Data collection efforts generally represent a compromise between statistical confidence and available resources. Defining an appropriate data collection strategy for monitoring TMDL implementation involving nonpoint source contributions is, thus, a formidable task. Our objective was to define the sampling needed to adequately assess phosphorus (P) concentrations and loadings on an annual basis for sites along the North Bosque River in central Texas. Two TMDLs were conducted for segments on the North Bosque River to decrease soluble reactive P loadings and concentrations by about 50 percent. Our evaluation involved subsampling intensive storm and base flow monitoring data collected between 1995 and 1999. Preliminary results using routine sampling clearly show an increase in statistical confidence for annual average concentrations with increasing sampling frequency from quarterly to monthly to biweekly.
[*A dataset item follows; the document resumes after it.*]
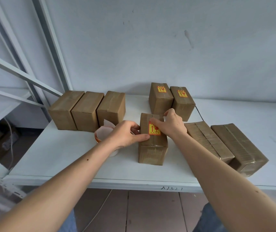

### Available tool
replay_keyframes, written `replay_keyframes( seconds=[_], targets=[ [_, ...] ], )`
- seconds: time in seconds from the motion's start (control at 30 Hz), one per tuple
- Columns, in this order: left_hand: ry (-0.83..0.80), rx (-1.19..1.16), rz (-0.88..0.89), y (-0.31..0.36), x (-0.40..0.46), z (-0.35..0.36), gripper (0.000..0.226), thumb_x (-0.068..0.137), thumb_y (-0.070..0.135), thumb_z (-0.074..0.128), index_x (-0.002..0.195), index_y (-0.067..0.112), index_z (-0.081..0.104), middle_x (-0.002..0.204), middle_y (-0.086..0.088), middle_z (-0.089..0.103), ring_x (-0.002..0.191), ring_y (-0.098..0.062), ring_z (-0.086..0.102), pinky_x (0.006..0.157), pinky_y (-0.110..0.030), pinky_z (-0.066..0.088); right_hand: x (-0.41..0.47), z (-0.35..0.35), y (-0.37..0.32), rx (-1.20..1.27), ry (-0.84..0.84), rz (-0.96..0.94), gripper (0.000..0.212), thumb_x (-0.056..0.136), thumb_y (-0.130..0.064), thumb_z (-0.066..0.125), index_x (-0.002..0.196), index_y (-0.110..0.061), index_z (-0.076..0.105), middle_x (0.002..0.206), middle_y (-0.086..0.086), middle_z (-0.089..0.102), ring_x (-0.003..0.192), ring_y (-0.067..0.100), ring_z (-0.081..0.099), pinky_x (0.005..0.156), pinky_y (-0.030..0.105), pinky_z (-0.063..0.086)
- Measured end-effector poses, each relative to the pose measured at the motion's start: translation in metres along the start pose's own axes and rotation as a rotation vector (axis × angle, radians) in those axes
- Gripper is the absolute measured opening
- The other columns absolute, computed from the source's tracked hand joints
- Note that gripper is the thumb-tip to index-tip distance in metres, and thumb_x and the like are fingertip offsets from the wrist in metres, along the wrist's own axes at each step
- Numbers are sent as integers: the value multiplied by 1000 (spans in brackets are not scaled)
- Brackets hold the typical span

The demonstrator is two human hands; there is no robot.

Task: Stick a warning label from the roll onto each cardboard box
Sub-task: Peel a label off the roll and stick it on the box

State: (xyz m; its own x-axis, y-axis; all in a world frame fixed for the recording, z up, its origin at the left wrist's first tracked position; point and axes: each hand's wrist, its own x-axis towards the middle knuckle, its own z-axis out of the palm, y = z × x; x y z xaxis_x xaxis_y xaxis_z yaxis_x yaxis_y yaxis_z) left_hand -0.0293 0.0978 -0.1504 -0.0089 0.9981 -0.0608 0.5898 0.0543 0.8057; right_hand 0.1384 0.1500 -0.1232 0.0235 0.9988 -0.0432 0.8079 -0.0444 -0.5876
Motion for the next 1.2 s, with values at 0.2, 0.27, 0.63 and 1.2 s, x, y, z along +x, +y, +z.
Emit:
replay_keyframes(
  seconds=[0.2, 0.27, 0.63, 1.2],
  targets=[
    [-12, -38, -22, 0, -3, 0, 52, 68, 53, 79, 107, 21, 70, 86, 8, 67, 79, -9, 65, 73, -32, 54, -13, -25, 14, 265, -253, 6, 75, 69, -30, 86, 129, -18, 42, 104, 2, 60, 91, 17, 60, 66, 28, 52],
    [-26, -36, -20, 2, -6, -1, 53, 70, 52, 77, 111, 19, 67, 89, 5, 69, 77, -12, 70, 69, -32, 57, -18, -30, 18, 285, -239, -39, 65, 73, -22, 84, 125, -17, 47, 104, 4, 64, 93, 18, 63, 71, 31, 55],
    [-182, 187, -29, 26, -8, -26, 89, 55, 47, 89, 131, 25, 49, 113, 7, 62, 103, -13, 62, 91, -35, 51, -21, -32, 8, -100, -303, -370, 74, 55, -29, 92, 122, -21, 60, 114, -3, 61, 100, 16, 60, 86, 33, 54],
    [243, 1073, 135, 20, 146, -36, 55, 72, 57, 72, 110, 19, 63, 127, -8, 42, 120, -28, 33, 99, -41, 31, 119, 14, -35, -492, 120, -448, 33, 74, -44, 75, 103, -29, 67, 107, -3, 68, 118, 23, 42, 96, 38, 25]
  ],
)
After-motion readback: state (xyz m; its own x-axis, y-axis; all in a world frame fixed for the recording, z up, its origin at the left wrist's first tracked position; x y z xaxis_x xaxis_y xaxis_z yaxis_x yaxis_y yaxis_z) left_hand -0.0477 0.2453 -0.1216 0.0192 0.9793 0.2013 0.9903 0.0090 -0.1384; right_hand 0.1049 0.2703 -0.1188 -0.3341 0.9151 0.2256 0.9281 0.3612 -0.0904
Average annual P and TSS loadings were generally underestimated by biweekly sampling, using an integration approach, as compared to ‘true” loads as estimated from a full data set of storm and grab samples. Assuming that only a limited number of storm events could be monitored per year, storm sampling strategies evaluated included intensive monitoring of the first four storm events in a year or monitoring the first storm event in each quarter of a year. Flow-weighted event mean concentrations for storm events were associated with periods of elevated flow for loading calculations in conjunction with biweekly grab data representing base flow conditions. Intensive monitoring of the first four storm events in a given year appeared to give the most promising results for annual loading calculations for sites within the North Bosque River watershed. For sites where P or TSS is transported predominately by nonpoint source runoff, storm sampling using automated samplers is recommended to complement routine sampling.